Raisin rules out return to pro ranks, considers Paralympic competition

by Conal Andrews at 6:39 AM EST   comments
Categories: Pro Cycling
 
American rider still coping with effects of 2006 crash in France

Saul RaisinOnce regarded to be a future star in the sport, American rider Saul Raisin has ruled out any thoughts of a comeback to the pro ranks due to ongoing issues relating to a bad accident in 2006. However the former Crédit Agricole rider is considering trying out Paralympic competition.

“My dream is now possibly to cycle on the U.S. Paralympic team. You never know what will happen in the future,” he told the French website Cyclim’Actu.

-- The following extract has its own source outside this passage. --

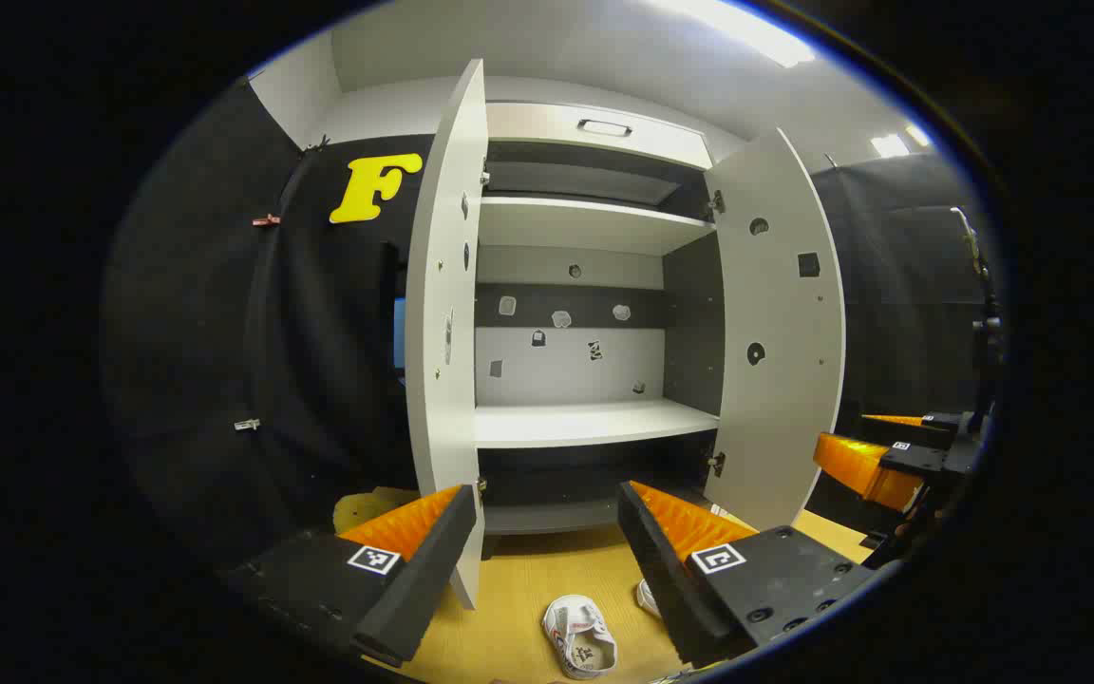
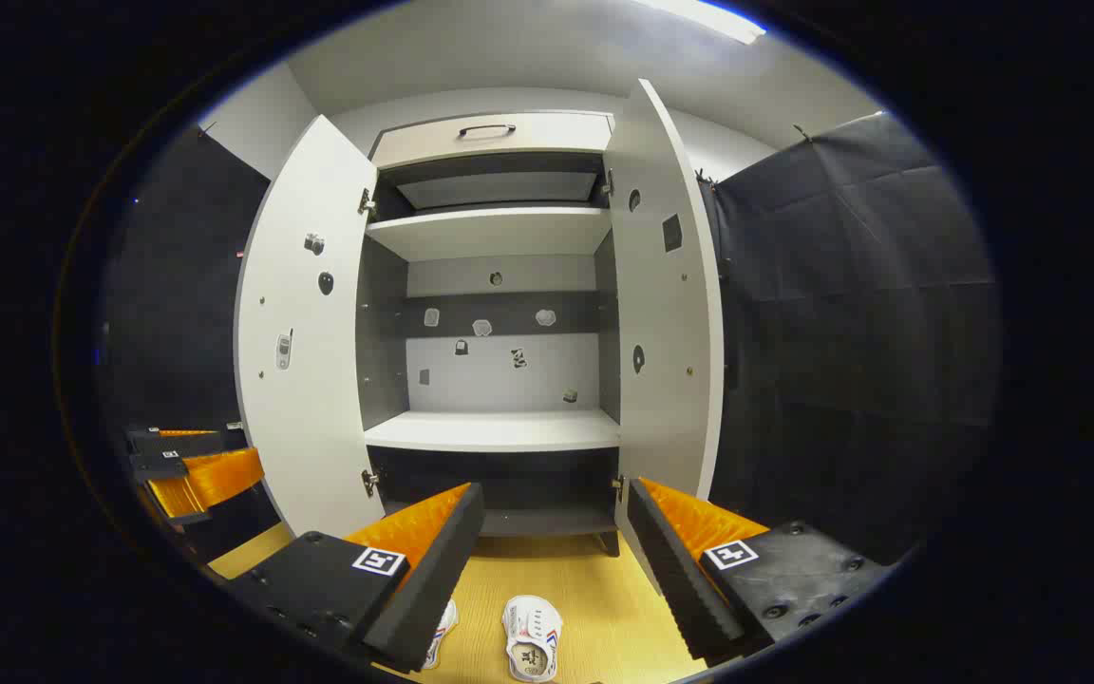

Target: Grab one shoe with the right hand and put it into the shoe cabinet, grab the other shoe with the left hand and put it into the shoe cabinet; then close the right door with the right hand and the left door with the left hand.

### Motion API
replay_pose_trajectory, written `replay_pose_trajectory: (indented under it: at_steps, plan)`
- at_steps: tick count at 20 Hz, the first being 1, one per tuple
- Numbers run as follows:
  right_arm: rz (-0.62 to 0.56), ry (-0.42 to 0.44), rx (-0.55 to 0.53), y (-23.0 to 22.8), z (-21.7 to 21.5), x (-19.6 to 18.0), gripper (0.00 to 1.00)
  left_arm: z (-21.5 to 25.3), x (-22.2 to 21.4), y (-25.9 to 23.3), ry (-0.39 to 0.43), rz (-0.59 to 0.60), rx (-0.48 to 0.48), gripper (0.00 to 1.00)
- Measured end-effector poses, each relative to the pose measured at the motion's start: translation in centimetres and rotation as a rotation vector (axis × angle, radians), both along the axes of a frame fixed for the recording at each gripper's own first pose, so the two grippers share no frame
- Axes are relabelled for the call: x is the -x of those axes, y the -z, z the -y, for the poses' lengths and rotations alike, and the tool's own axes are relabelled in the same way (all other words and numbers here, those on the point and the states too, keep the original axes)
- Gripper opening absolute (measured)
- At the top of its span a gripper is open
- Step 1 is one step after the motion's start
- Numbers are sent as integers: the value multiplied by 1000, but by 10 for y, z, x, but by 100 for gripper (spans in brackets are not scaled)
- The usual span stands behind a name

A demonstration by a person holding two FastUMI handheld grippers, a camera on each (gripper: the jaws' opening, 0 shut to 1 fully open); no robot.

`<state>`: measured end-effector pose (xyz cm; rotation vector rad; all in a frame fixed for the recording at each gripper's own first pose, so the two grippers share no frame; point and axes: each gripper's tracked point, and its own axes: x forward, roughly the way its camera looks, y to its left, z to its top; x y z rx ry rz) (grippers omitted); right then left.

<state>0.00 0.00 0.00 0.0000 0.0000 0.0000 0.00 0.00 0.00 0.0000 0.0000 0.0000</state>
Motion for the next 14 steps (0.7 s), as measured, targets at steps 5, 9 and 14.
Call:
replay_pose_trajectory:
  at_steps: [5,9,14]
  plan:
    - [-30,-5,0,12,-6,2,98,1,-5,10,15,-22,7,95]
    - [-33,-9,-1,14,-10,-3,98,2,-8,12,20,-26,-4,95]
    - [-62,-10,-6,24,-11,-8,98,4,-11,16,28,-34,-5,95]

Four and a half years ago, the then-23 year old crashed heavily towards the end of stage one of the Circuit de la Sarthe, suffering a bad head injury. His condition worsened due to heavy bleeding, he became seriously ill and he went into a six-day coma.

Fortunately, Raisin improved and regained mobility over several months, returning to training and riding the 2007 US time trial championships. However the decision was eventually taken that a return to racing would be too dangerous; three years later, that position remains the same.

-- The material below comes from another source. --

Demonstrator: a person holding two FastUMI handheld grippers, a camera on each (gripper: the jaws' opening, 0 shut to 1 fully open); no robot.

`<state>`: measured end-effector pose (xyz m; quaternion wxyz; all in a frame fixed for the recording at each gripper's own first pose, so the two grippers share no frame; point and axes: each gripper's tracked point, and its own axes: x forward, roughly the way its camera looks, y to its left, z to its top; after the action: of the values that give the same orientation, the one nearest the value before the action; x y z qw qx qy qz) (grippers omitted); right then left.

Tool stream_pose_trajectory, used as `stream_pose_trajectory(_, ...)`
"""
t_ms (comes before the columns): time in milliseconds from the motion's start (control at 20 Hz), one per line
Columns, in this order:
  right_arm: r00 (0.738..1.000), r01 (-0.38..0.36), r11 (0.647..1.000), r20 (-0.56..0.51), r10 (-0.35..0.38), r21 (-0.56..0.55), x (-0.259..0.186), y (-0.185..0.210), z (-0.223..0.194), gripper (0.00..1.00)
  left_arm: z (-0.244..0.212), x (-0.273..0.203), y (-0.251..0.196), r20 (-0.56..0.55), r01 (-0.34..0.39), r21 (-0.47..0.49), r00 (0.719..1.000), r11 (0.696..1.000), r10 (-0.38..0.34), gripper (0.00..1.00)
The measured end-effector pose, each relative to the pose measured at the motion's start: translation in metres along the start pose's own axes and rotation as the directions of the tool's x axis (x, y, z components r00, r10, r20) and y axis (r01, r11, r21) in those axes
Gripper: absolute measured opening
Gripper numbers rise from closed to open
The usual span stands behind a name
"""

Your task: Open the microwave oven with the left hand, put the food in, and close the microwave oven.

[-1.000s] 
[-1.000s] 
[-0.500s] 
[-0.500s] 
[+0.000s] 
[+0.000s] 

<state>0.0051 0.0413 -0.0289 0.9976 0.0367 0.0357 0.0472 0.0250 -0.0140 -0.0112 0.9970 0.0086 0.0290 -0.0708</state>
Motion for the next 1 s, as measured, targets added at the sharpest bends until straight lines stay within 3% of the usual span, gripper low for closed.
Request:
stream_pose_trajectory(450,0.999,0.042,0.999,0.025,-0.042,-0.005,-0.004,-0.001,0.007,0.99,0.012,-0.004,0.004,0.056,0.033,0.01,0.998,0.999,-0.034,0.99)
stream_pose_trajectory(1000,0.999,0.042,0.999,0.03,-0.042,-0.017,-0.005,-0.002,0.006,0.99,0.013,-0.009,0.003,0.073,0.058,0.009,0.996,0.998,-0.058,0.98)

“The doctors told me that someone could never fully recover after so much damage to the brain. My left side was paralysed, my arms and my left leg are still much weaker today. I also have many psychological problems. For example, I have huge problems with concentration. It has been four years since the accident and I still have a lot of therapy ahead of me,” he said.

“In 2007, I thought I was mentally ready to race again. But when I looked more closely, I realized that this dream was impossible. My left side is so weak that it is impossible to resume cycling in a professional manner ... I would certainly also had balance problems in the bunch ... 180 cyclists at 50 km / h, it is not so simple to manage ... Especially as my concentration and the speed of information processing have declined, I risk being hurt or hurting someone else. It would be very dangerous.”

Since his accident, Raisin has set up the Raisin Hope foundation, which aims to help others affected by brain injury. “With the help of many of my friends and my family in America, I created my foundation to help people in the same situation as me with brain damage,” he said. “It's still very small but I really enjoy trying to help others.”

Raisin showed his ability early on by winning the King of the Mountains title in the 2003 Tour de l’Avenir, and by taking a mountain stage in the Tour de Langkawi just weeks before his bad crash. Nowadays, he still rides his bike, but does so to keep fit and for enjoyment. However should he follow through on his plans of riding Paralypic competition, things will inevitably become more structured.